■ INSTRUCTIONS TO FOLLOW:
Each entry is to be retyped without alteration, and no picture is to be included.

··· MATERIAL SUPPLIED ···

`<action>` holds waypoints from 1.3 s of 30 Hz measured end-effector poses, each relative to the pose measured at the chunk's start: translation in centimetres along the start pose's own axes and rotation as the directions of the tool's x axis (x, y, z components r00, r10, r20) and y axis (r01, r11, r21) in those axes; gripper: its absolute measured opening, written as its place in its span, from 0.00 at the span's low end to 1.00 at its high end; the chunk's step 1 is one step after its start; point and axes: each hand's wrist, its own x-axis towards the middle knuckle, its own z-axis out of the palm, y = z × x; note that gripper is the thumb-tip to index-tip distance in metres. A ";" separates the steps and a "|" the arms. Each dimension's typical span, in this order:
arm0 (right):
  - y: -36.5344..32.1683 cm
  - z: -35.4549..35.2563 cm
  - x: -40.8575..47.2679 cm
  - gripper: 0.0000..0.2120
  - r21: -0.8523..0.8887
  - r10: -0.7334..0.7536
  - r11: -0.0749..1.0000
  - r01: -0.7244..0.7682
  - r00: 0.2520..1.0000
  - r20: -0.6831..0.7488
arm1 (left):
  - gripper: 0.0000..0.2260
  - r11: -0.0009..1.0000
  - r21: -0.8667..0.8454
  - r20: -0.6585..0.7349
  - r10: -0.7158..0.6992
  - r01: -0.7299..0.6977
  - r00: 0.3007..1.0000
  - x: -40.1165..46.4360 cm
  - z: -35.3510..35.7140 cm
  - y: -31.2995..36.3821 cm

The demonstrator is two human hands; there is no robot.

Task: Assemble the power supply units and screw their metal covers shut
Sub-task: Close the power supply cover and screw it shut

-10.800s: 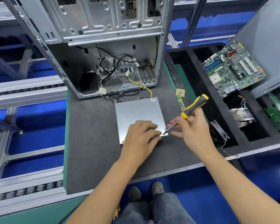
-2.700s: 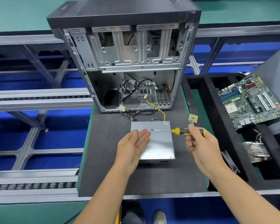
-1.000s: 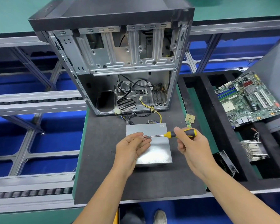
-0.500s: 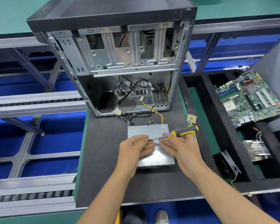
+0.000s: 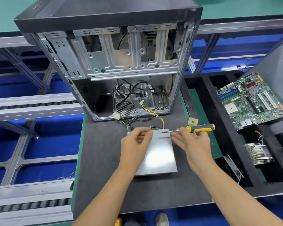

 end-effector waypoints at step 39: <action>-2.2 1.5 1.9 0.14 -0.688 -0.319 0.570 0.449 0.893 0.318 | 0.05 0.771 0.541 0.255 0.231 -0.337 0.939 4.2 4.3 -1.3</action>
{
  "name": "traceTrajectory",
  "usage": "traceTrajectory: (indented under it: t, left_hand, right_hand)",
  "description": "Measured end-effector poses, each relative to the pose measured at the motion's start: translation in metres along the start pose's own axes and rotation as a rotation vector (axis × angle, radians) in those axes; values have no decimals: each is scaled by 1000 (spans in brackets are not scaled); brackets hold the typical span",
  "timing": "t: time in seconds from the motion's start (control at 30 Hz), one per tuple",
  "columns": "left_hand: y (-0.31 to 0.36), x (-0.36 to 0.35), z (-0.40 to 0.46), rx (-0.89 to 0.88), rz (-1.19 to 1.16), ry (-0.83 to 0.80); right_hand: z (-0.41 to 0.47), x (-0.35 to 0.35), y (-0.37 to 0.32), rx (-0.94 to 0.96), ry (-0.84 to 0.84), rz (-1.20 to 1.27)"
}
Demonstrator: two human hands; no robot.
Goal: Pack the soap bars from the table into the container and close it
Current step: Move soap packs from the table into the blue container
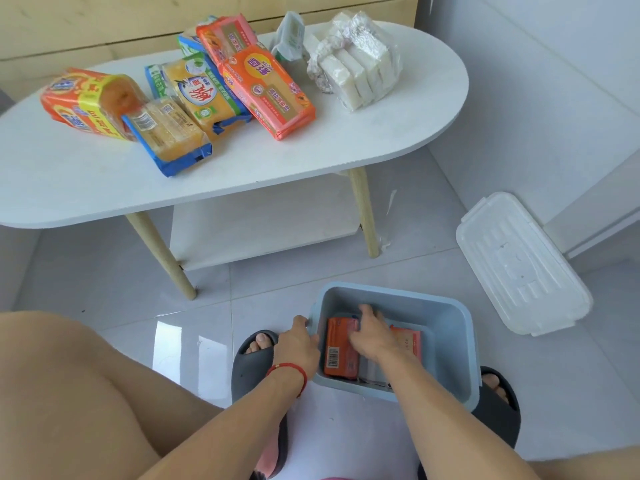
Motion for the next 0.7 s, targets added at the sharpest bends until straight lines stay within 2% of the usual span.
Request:
traceTrajectory:
  t: [0.03, 0.1, 0.2, 0.23, 0.3, 0.4, 0.47, 0.5, 0.53, 0.6, 0.67, 0.7]
  left_hand:
    - [3, 4, -2, 2, 27, -11]
    - [13, 19, -9, -48, 77, 32]
    - [45, 68, -24, -296, 34, 289]
    - [60, 89, -29, -387, -16, 380]
    - [86, 143, -42, -542, -150, 541]
    - [114, 232, -46, -675, -185, 809]
    - [122, 278, -34, -633, -77, 932]
    - [122, 296, -24, -559, 13, 954]
    - [118, 307, -11, -463, 110, 937]
    - [107, 315, 10, -302, 218, 815]
    - [99, 310, 23, -255, 178, 690]
    - [99, 308, 26, -256, 155, 677]
  right_hand:
    - [-6, 8, -3, -8, 53, -27]
    - [-23, 27, -16, 21, 22, -55]
    - [-56, 61, -66, 199, -99, 48]
    - [-69, 74, -89, 293, -87, 99]
    - [-95, 104, -138, 498, 97, 189]
    - [-121, 149, -207, 793, 576, 232]
    - [-115, 169, -242, 884, 804, 208]
    - [-106, 177, -259, 890, 859, 150]
    - [-94, 182, -272, 869, 865, 63]
    - [-69, 186, -292, 807, 771, -83]
    - [-52, 184, -301, 745, 704, -118]
    - [-47, 183, -302, 719, 735, -136]
Point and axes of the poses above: each hand's wrist, its own z-axis towards the middle knuckle, its own x-axis out of the back of the hand, y = z × x, the point moved 3 cm from there along z, towards the middle knuckle
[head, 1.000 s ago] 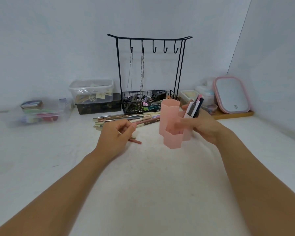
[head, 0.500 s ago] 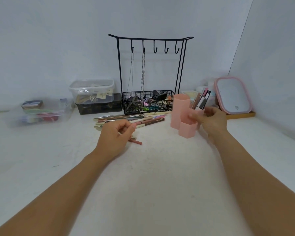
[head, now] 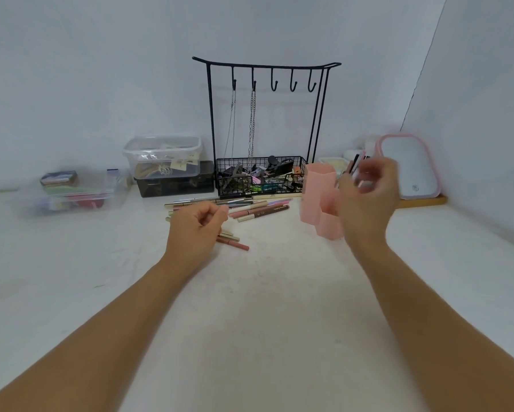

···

■ SOLUTION:
`<action>` holds waypoints from 1.3 s of 30 Hz measured end-effector poses, each relative to the pose measured at the chunk's start: translation in centimetres along the start pose's own axes and rotation as the directions of the tool's x axis (x, y, z components r00, r10, r20) and y axis (r01, r11, r21) in those axes; gripper: its absolute measured opening, written as its place in its span, from 0.00 at the span's low end to 1.00 at its high end; the chunk's step 1 is one step after its start; point and axes: each hand's wrist, its own x-axis towards the middle knuckle, its own z-axis out of the palm, y = z × x; note that gripper is the thumb-tip to index-tip distance in metres. A ";" separates the steps and a "|" the arms. Each dimension's typical span, in this order:
arm0 (right):
  - y: -36.5344..32.1683 cm
  - z: -35.4549..35.2563 cm
  - x: -40.8575..47.2679 cm
  - gripper: 0.0000..0.2120
  - r21: -0.8523..0.8887
  - r10: -0.7334..0.7536
  - r11: -0.0749..1.0000
  - r01: -0.7244..0.7682
  - r00: 0.2520..1.0000
  - r20: -0.6831..0.7488
arm1 (left):
  - gripper: 0.0000..0.2260
  - r11: -0.0009..1.0000
  - r21: -0.8667..0.8454
  - r20: -0.6585..0.7349
  - r10: -0.7158..0.6992
  - r01: -0.7299..0.6977
  - r00: 0.3007..1.0000
  - x: -40.1165..46.4360 cm
  - z: -35.3510..35.7140 cm
  - y: -31.2995..36.3821 cm

The demonstrator is two human hands; there is no robot.

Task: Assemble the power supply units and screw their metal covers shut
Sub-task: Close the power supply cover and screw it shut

-10.800s: 
-2.700s: 
-1.000s: 
-0.500s: 
+0.000s: 

 end-effector waypoints at step 39: <action>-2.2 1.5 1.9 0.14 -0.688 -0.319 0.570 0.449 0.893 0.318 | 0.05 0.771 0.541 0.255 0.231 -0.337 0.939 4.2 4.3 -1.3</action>
{
  "name": "traceTrajectory",
  "usage": "traceTrajectory: (indented under it: t, left_hand, right_hand)",
  "description": "Measured end-effector poses, each relative to the pose measured at the motion's start: translation in metres along the start pose's own axes and rotation as a rotation vector (axis × angle, radians) in those axes; values have no decimals: each is scaled by 1000 (spans in brackets are not scaled); brackets hold the typical span",
  "timing": "t: time in seconds from the motion's start (control at 30 Hz), one per tuple",
  "columns": "left_hand: y (-0.31 to 0.36), x (-0.36 to 0.35), z (-0.40 to 0.46), rx (-0.89 to 0.88), rz (-1.19 to 1.16), ry (-0.83 to 0.80); right_hand: z (-0.41 to 0.47), x (-0.35 to 0.35), y (-0.37 to 0.32), rx (-0.94 to 0.96), ry (-0.84 to 0.84), rz (-1.20 to 1.27)"
}
Demonstrator: two human hands; no robot.
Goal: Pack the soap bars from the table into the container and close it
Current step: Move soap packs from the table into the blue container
Motion for the next 0.7 s, targets added at the sharpest bends until straight lines stay within 2% of the usual span.
Request:
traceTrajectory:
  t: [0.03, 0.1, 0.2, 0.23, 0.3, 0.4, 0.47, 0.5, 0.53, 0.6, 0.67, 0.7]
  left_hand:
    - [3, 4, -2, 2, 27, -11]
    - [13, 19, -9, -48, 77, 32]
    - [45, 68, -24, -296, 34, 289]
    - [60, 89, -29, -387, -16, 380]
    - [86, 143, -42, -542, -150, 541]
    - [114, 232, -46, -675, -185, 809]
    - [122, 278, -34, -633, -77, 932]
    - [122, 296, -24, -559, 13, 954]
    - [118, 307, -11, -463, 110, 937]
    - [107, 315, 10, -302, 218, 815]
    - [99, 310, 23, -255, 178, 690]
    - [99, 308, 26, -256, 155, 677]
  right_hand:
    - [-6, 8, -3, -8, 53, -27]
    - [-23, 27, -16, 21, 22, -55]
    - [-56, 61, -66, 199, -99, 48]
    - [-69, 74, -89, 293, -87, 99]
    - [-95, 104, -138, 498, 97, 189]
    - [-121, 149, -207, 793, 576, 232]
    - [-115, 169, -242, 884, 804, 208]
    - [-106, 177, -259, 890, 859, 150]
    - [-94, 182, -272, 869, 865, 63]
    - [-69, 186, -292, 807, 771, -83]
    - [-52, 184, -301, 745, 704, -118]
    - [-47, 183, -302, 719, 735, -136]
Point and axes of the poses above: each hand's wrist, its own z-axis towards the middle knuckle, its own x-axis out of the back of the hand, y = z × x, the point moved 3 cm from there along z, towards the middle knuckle
[head, 1.000 s ago] 
[head, 0.500 s ago] 
[head, now] 

The given output is the complete response.